Su mandíbula se tensó.
-¿Divorcio? Adriana, no seas ridícula. Estamos casados. Tenemos a Leo.
Dio un paso más cerca, sus ojos entrecerrándose.
-¿Es esto por la gala? Te dije, es solo trabajo.
Mi teléfono vibró. No el mío, el suyo. El tono insistente atravesó el silencio. Miró hacia abajo, su expresión aún molesta. Un número familiar parpadeó en la pantalla. Kassidy.
Dudó por un momento, luego contestó, la irritación clara en su voz.
-Kassidy, ¿qué pasa?
Su voz, chillona y llena de pánico, se derramó del teléfono, incluso a bajo volumen.
-¡Holden! ¡Oh, Dios mío, es un desastre! ¡En el edificio de mi departamento, se rompió una tubería, hay agua por todas partes! ¡Mi ropa de diseñador, mi laptop, todo está arruinado! ¡Por favor, tienes que ayudarme!

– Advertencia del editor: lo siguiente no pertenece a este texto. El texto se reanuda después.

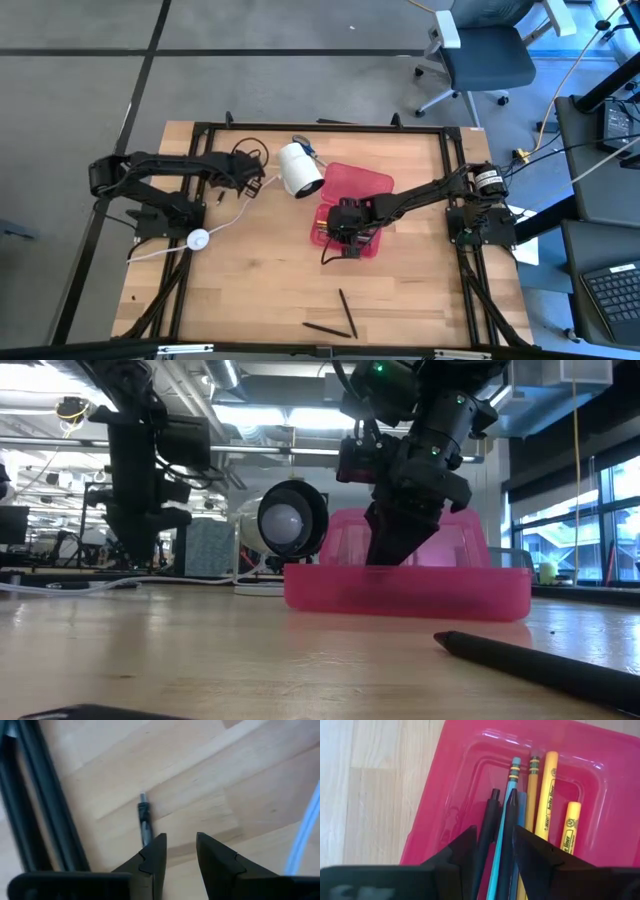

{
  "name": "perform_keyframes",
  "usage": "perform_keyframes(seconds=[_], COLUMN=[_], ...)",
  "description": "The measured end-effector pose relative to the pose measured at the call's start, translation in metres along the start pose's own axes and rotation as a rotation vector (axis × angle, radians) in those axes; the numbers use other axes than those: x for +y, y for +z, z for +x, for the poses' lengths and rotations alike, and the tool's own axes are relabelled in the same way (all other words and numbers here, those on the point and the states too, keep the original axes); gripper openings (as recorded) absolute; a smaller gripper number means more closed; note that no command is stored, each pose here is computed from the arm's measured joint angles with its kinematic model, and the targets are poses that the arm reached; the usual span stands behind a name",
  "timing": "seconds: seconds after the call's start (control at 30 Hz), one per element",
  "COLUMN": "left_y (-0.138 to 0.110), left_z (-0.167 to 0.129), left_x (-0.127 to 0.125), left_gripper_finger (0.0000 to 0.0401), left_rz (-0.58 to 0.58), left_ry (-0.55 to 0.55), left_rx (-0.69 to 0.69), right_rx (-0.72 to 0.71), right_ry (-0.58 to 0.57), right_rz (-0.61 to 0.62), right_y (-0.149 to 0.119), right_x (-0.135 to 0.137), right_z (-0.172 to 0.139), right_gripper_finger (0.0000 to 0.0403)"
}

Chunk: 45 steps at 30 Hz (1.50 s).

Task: Pick & place school supplies into a supply box
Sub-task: Put the transparent pen into the pink supply box

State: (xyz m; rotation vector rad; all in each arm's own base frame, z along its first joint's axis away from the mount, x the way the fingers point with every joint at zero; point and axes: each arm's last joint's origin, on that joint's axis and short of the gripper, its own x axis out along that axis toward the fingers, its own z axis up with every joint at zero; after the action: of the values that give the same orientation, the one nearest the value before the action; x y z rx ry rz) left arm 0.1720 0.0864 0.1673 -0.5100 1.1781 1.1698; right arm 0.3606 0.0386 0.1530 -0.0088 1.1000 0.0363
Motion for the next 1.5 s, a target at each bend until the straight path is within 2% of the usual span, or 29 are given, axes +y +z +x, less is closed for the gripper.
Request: perform_keyframes(seconds=[0.13,0.37,0.47,0.57,0.7,0.93,1.5], left_y=[0.002,0.007,0.007,0.007,0.010,0.016,0.018], left_z=[0.002,0.005,0.005,0.005,0.006,0.015,0.056], left_x=[0.003,0.009,0.009,0.007,0.010,0.019,0.016], left_gripper_finger=[0.0130,0.0197,0.0209,0.0211,0.0212,0.0212,0.0212], left_rz=[-0.014,-0.040,-0.053,-0.055,-0.143,-0.195,-0.160], left_ry=[-0.027,0.011,-0.004,-0.017,0.031,0.035,0.108], left_rx=[0.035,0.020,0.034,0.031,-0.021,0.040,0.229], right_rx=[0.000,0.002,0.002,0.002,0.002,0.001,0.018], right_ry=[0.000,0.000,0.000,0.000,0.000,0.000,-0.001], right_rz=[-0.002,-0.002,-0.002,-0.002,-0.005,-0.003,-0.003], right_y=[0.000,0.000,0.000,0.000,0.000,0.000,-0.002], right_x=[0.000,0.000,0.000,0.000,0.000,0.000,0.000], right_z=[0.000,0.000,0.000,0.000,0.000,0.000,0.000], right_gripper_finger=[0.0130,0.0130,0.0130,0.0130,0.0130,0.0130,0.0130])
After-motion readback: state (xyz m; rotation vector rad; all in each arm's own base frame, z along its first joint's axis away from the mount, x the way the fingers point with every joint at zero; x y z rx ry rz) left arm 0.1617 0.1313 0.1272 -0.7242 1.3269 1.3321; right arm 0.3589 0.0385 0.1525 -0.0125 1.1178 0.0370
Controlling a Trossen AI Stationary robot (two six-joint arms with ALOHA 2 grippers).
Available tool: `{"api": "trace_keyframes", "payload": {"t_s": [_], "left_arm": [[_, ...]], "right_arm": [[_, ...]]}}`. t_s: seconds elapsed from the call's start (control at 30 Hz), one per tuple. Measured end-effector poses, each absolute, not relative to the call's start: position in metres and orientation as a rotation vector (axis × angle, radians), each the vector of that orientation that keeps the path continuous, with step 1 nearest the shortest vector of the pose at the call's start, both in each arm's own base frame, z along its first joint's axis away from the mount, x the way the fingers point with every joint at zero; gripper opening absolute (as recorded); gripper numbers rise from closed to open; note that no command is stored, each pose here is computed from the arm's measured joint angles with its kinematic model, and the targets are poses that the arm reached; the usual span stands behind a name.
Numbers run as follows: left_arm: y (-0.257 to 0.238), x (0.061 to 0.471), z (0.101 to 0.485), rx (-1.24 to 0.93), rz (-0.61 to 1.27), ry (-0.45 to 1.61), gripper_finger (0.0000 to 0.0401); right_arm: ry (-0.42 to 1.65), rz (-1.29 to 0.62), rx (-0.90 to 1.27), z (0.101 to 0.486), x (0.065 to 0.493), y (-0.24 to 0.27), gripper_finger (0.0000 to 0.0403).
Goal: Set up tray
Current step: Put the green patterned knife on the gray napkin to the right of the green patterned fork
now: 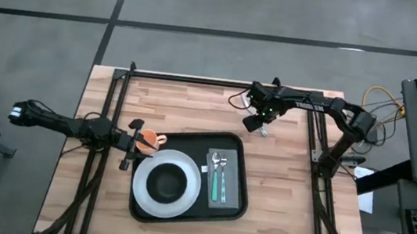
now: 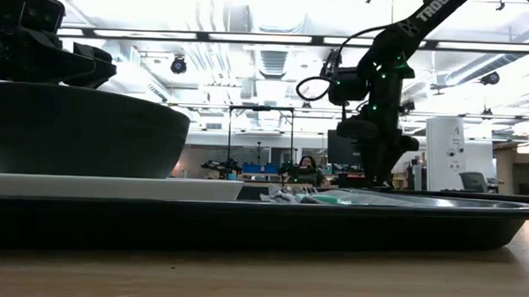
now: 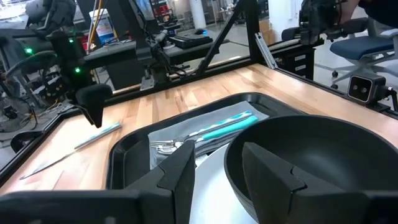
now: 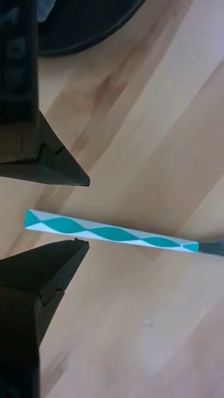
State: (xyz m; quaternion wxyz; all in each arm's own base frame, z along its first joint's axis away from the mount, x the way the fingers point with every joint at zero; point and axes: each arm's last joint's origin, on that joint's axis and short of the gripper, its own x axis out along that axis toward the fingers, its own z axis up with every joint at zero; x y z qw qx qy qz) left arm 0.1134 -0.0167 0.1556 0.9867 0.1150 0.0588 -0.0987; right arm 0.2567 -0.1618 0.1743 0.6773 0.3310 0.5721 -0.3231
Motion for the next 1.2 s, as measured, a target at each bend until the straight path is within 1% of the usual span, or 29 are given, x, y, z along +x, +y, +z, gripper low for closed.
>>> {"api": "trace_keyframes", "payload": {"t_s": [0.43,0.63,0.77,0.97,1.2], "left_arm": [[-0.017,0.113,0.156,0.231,-0.198,0.118,0.0116],[-0.017,0.113,0.156,0.231,-0.198,0.118,0.0116],[-0.017,0.113,0.156,0.231,-0.198,0.118,0.0116],[-0.017,0.113,0.156,0.231,-0.198,0.118,0.0116],[-0.017,0.113,0.156,0.231,-0.198,0.118,0.0116]], "right_arm": [[1.413,-0.716,0.788,0.138,0.262,-0.168,0.0127],[1.434,-0.706,0.796,0.133,0.264,-0.169,0.0123],[1.435,-0.677,0.769,0.134,0.264,-0.169,0.0097],[1.448,-0.638,0.735,0.133,0.263,-0.169,0.0030],[1.451,-0.634,0.723,0.133,0.263,-0.169,0.0026]]}}
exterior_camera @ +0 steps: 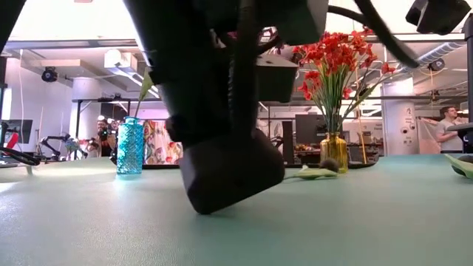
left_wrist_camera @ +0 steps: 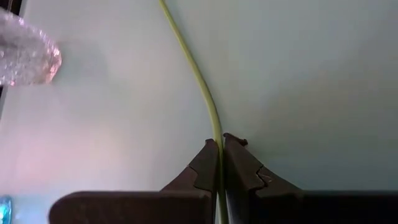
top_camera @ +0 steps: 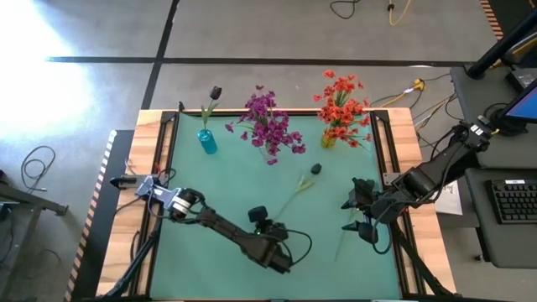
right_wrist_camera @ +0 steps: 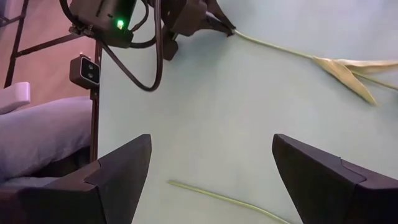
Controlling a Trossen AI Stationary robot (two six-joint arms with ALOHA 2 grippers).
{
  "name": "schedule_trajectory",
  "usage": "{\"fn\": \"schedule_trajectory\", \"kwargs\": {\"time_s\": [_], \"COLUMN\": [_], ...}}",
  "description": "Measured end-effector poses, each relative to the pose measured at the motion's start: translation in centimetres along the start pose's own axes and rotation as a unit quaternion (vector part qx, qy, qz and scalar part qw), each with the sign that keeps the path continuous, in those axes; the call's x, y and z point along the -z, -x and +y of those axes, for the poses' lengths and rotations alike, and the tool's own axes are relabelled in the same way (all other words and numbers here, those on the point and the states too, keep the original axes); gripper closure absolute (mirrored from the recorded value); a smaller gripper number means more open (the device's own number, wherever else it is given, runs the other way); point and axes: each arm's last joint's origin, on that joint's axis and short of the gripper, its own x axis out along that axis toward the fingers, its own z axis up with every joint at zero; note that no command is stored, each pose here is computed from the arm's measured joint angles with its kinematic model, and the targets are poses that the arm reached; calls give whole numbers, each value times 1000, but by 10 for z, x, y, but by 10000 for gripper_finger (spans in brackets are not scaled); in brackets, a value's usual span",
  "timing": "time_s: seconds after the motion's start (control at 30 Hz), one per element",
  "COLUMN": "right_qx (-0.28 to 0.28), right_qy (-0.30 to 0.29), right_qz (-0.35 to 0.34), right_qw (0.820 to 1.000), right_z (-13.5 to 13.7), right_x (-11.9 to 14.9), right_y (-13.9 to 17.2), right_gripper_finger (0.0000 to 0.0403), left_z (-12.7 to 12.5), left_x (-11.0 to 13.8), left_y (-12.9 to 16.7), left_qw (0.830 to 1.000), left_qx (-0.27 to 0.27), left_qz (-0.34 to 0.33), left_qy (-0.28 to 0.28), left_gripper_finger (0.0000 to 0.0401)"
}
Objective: Sort flowers into vase by color
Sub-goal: Put the left black flower into the blue flower vase
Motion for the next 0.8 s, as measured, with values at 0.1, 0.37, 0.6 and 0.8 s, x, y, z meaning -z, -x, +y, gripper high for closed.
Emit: {"fn": "schedule_trajectory", "kwargs": {"time_s": [0.1, 0.37, 0.6, 0.8], "right_qx": [0, 0, 0, 0], "right_qy": [4, 3, 16, 21], "right_qz": [0, 0, 0, 0], "right_qw": [1000, 1000, 1000, 1000], "right_z": [0, 0, 0, 0], "right_x": [0, 0, 0, 0], "right_y": [0, 0, 0, 0], "right_gripper_finger": [78, 78, 78, 78], "left_z": [-1, 0, 9, 25], "left_x": [3, 4, -15, -26], "left_y": [2, 9, 26, 44], "left_qw": [1000, 998, 999, 996], "left_qx": [1, 24, -26, -59], "left_qz": [7, 47, -35, -70], "left_qy": [14, 18, 1, 0], "left_gripper_finger": [396, 309, 239, 236]}}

El rostro de Holden, hace un momento lleno de irritación, se suavizó instantáneamente en preocupación.
-Kassidy, cálmate. ¿Dónde estás? ¿Estás a salvo? Voy para allá.
Ya estaba a medio camino de la puerta, su mano alcanzando las llaves de su auto.
-Solo... solo firma los papeles, Holden -dije, mi voz apenas por encima de un susurro.
Se detuvo, volviéndose hacia mí, sus ojos grandes y distraídos. Arrebató el sobre de mi mano, garabateó su firma en la parte inferior sin siquiera mirar el contenido y lo arrojó de vuelta sobre la mesa.
-Ahí. ¿Feliz ahora? Lo siento, Adriana, tengo que irme. Esto es una emergencia.
No esperó mi respuesta. Salió por la puerta en un instante, el sonido de su auto acelerando desvaneciéndose rápidamente en la noche.
Me quedé allí, sola en la sala silenciosa, los papeles de divorcio firmados apretados en mi mano. Los globos se mecían suavemente, una despedida silenciosa y burlona. Él había elegido. Había elegido a Kassidy. Había elegido su vida pública cuidadosamente construida, sus momentos fugaces de fama, sobre su esposa, su hijo, su familia. Había elegido dejarnos.